▶ [Work request]: Identify every line in the records below that contains the word "rectangular", and copy each of those lines.

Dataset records
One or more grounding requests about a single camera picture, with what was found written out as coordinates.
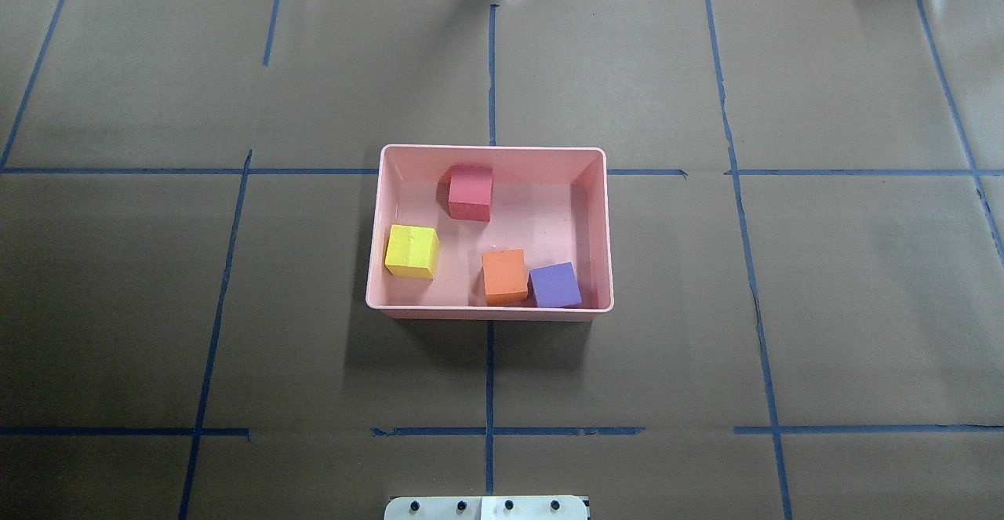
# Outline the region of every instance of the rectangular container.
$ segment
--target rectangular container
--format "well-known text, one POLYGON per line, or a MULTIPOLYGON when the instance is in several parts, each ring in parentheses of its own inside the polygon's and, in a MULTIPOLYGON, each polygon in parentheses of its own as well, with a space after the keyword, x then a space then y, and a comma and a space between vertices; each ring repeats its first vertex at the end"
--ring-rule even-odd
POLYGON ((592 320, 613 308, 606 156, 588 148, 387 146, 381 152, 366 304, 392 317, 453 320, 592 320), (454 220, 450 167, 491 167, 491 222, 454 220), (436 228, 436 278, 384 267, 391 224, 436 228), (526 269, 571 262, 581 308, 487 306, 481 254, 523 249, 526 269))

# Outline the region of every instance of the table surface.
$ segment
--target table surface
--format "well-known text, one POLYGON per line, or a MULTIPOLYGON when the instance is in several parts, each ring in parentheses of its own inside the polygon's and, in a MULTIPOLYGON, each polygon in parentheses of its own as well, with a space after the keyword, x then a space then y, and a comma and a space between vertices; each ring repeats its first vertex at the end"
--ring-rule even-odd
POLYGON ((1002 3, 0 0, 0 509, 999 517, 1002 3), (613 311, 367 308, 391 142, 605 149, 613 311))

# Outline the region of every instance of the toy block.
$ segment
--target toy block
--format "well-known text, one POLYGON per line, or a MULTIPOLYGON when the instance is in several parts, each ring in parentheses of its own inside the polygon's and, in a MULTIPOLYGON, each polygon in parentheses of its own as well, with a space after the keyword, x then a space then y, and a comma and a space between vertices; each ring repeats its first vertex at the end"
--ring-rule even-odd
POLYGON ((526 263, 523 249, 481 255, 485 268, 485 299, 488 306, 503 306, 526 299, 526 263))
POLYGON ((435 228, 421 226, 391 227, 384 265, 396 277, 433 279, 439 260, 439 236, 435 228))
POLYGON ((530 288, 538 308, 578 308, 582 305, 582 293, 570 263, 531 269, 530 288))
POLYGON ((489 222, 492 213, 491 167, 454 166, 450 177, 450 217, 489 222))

▶ [Answer below]:
# Outline the region of every instance of the rectangular container.
--target rectangular container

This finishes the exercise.